__ASSIGNMENT__
Filter task. Return each line of the material that holds the string "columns".

━━ DATA SECTION ━━

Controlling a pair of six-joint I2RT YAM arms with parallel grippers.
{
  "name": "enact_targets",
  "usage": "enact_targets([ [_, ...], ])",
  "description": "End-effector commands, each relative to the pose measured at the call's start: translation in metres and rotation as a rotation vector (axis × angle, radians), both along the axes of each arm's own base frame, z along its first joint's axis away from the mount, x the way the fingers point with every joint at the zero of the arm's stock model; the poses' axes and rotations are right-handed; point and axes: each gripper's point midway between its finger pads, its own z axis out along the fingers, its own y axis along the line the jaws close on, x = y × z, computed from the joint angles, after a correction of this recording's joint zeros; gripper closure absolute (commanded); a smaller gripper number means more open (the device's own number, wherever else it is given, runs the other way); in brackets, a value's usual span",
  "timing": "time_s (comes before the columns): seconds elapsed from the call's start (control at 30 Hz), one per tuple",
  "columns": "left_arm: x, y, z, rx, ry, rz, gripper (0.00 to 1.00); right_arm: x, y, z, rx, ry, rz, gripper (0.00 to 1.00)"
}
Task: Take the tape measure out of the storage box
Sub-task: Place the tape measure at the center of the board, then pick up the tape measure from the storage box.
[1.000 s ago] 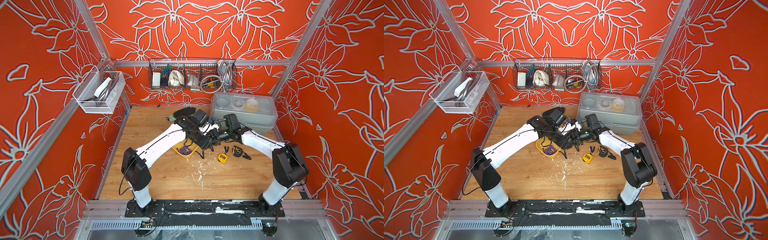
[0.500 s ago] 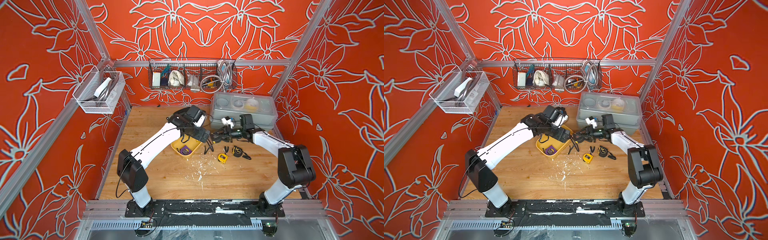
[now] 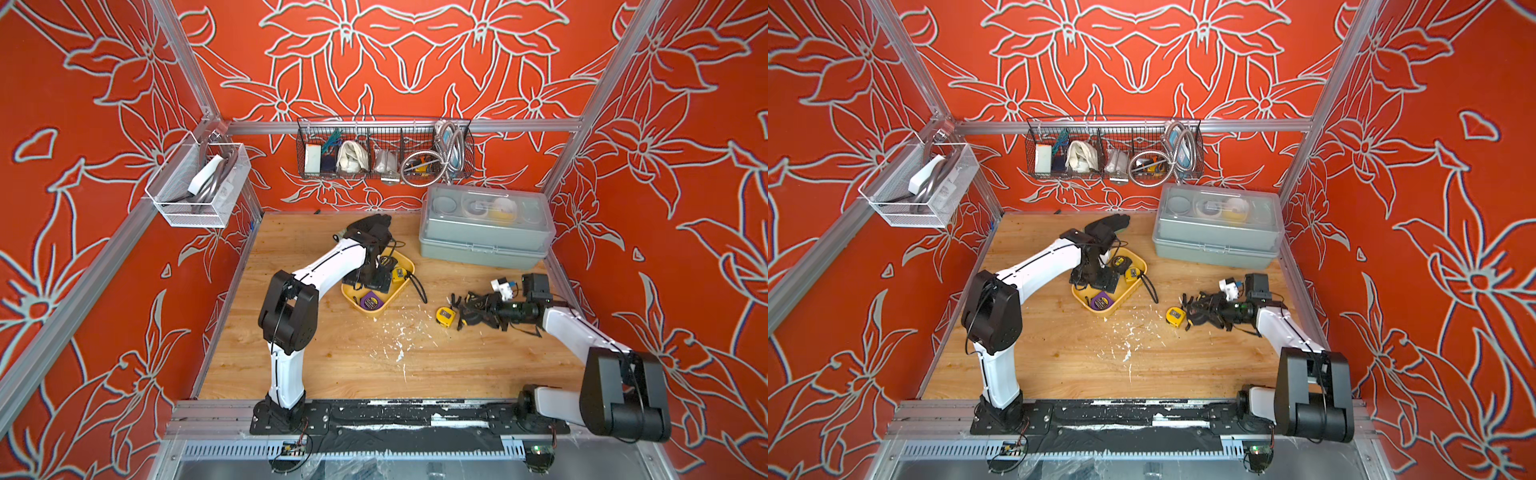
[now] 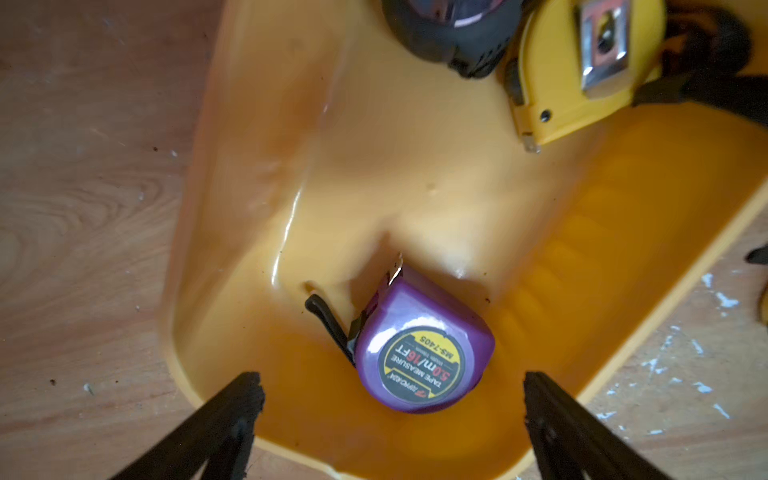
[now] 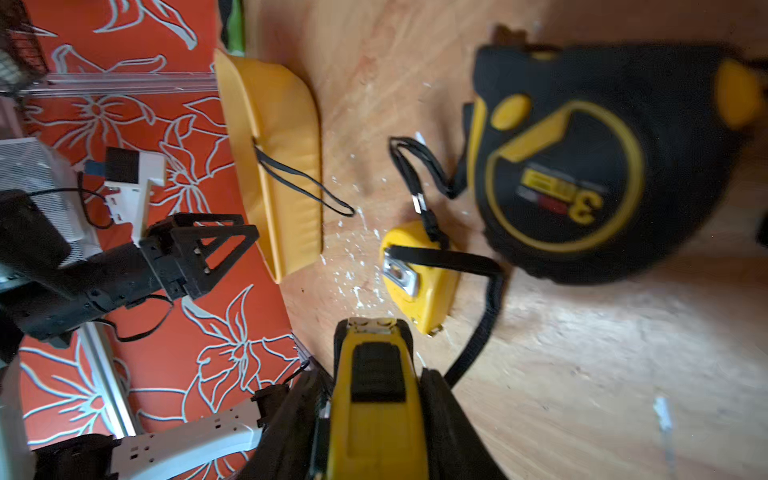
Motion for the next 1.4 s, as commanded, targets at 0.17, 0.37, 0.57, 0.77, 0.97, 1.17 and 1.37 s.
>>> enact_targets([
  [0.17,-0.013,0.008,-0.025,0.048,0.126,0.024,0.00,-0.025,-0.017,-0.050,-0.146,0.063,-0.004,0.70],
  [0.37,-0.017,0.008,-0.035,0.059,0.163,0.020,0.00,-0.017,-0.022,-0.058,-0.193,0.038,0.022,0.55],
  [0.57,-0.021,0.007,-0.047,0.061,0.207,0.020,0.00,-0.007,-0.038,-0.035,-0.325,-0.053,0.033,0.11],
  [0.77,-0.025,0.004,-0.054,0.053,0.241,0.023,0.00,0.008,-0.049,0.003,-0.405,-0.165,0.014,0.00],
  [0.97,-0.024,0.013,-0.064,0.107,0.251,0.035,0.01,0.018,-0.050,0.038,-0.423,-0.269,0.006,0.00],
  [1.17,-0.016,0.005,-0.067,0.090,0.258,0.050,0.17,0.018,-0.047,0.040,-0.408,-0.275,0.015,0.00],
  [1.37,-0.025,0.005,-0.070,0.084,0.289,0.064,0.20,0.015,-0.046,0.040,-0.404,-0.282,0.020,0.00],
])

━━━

__RESPONSE AREA__
  "timing": "time_s (comes before the columns): seconds elapsed from the call's start (control at 30 Hz), one per tuple",
  "columns": "left_arm: x, y, z, rx, ry, rz, gripper (0.00 to 1.00); right_arm: x, y, z, rx, ry, rz, gripper (0.00 to 1.00)"

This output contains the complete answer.